E= IR, IR Drop. The applied voltage has little to do with the voltage drop over the length of a wire. What is important is the I R drop. The loss along a wire is calculated by multiplying the current in amps times the resistance per foot in ohms. the result is the voltage drop per foot. Multiply the voltage drop per foot by the length in feet of the wire and you get the over all voltage loss. As the wire diameter goes up the resistance goes down and the voltage drop goes down. If you make the wire size smaller the resistance goes up and the voltage drop goes up.

P=IE The power needed to turn the motor over with the starter motor doesn't change just because you changed the voltage. The power is the power.
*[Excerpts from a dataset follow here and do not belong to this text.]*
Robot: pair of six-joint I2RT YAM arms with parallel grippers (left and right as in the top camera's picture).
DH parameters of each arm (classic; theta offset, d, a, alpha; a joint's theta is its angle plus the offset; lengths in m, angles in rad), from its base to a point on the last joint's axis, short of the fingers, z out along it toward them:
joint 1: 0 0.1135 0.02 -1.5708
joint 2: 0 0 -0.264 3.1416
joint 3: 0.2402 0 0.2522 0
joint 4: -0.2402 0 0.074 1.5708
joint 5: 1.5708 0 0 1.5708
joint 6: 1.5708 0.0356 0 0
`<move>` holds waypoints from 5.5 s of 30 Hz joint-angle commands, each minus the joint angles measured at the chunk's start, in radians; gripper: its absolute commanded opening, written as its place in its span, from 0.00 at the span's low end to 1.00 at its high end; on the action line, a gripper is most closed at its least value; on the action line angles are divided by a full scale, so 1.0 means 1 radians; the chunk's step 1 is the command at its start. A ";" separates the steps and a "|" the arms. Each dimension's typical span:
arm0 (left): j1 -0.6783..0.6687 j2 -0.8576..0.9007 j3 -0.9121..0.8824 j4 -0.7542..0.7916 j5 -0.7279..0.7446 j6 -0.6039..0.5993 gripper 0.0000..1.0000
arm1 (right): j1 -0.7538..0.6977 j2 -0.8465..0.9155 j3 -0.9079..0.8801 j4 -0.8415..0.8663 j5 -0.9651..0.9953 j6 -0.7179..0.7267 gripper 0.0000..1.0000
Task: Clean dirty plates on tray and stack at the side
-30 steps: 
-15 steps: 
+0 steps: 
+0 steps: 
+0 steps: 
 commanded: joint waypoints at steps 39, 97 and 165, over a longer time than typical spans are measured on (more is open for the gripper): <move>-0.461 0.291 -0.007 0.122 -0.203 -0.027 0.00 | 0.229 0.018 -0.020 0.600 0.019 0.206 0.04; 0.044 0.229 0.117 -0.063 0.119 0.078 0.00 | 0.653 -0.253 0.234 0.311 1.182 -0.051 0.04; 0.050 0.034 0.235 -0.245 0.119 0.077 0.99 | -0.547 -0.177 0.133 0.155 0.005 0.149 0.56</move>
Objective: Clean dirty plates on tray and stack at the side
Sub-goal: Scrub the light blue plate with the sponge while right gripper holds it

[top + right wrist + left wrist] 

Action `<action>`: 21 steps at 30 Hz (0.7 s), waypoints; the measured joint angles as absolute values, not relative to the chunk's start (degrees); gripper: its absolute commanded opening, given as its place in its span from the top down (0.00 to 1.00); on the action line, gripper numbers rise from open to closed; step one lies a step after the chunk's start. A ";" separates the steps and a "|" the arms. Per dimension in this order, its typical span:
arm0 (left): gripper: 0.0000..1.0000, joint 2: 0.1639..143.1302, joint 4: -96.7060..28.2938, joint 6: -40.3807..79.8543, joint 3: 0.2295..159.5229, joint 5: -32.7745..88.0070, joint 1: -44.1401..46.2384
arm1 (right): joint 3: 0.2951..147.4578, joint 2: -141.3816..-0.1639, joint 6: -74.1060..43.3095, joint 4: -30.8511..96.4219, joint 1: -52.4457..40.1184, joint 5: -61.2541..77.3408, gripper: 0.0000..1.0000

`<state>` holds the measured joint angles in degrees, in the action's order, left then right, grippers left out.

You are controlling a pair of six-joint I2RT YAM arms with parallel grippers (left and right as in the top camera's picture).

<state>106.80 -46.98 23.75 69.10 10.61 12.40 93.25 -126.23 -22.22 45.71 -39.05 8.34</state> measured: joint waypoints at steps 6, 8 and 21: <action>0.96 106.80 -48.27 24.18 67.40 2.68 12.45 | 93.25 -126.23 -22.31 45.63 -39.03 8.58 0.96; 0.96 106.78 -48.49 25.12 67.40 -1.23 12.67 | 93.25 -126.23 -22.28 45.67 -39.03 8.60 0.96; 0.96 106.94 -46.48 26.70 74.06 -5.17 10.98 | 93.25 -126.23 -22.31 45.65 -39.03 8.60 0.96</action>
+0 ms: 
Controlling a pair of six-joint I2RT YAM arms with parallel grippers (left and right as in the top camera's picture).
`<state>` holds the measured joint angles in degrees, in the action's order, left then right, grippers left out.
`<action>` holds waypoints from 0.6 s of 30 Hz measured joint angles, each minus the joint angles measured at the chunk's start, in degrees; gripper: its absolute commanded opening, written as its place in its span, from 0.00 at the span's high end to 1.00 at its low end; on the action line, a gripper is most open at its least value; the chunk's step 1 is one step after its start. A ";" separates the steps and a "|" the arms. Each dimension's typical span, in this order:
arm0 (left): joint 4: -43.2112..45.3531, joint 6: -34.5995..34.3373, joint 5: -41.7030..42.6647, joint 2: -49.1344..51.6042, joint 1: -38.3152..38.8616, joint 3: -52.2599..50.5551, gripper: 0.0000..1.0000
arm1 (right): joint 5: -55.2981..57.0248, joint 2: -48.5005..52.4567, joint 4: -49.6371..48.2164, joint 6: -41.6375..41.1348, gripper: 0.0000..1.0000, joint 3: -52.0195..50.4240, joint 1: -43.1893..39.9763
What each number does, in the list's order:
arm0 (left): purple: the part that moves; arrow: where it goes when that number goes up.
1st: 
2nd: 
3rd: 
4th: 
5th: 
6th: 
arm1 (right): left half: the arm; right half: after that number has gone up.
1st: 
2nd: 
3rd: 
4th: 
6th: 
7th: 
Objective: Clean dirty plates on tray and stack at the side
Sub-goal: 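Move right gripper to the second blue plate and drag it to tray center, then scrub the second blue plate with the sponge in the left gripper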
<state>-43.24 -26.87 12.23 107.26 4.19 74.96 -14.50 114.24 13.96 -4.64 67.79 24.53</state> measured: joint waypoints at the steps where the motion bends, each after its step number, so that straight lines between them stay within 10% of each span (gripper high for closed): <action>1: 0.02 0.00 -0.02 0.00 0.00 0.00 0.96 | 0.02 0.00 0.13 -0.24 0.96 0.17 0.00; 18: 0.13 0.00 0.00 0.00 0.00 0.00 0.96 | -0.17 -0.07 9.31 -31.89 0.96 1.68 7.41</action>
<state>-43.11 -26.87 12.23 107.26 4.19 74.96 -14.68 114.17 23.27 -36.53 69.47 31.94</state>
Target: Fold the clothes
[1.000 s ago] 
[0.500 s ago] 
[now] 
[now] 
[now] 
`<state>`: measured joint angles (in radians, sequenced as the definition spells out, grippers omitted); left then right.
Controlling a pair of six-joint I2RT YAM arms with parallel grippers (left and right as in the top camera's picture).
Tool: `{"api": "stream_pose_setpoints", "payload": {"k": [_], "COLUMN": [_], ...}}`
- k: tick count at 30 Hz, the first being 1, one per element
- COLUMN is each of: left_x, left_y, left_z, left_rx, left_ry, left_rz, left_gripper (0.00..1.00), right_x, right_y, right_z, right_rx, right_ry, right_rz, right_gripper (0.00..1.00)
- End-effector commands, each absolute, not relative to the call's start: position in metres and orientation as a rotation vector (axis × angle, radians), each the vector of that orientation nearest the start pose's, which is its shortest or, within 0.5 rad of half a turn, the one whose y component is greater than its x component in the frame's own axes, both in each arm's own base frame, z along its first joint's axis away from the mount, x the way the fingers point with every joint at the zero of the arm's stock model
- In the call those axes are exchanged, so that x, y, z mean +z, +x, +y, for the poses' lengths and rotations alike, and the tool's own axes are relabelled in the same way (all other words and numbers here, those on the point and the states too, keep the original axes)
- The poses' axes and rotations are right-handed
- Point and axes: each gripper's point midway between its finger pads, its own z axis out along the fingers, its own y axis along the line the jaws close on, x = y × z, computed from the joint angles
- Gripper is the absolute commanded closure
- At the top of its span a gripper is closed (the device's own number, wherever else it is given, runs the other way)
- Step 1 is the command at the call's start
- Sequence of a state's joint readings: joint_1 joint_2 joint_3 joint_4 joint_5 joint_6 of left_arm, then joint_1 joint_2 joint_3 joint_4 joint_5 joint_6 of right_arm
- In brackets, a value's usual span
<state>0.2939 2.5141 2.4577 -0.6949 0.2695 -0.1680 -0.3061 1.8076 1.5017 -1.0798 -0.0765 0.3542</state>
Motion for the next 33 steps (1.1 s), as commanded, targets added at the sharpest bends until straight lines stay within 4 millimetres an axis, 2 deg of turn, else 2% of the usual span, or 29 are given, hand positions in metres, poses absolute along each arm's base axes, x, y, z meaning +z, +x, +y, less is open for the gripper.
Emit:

It is the measure of the mechanical force it takes to cause the motor to turn over fast enough to start. I is the current in amps and E is the voltage in volts. You can see that to develop the same power with 6 volts as opposed to 12 the current has to be twice as much. This necessitates the need for the larger wire size for 6 volt systems as opposed to 12 volt systems.

I too think that the switch from 6 volt electrical systems to 12 volt systems was for economic reasons. With a 12 volt system all the wiring can be accomplished with much smaller wire including the internal wire of the starter and generator.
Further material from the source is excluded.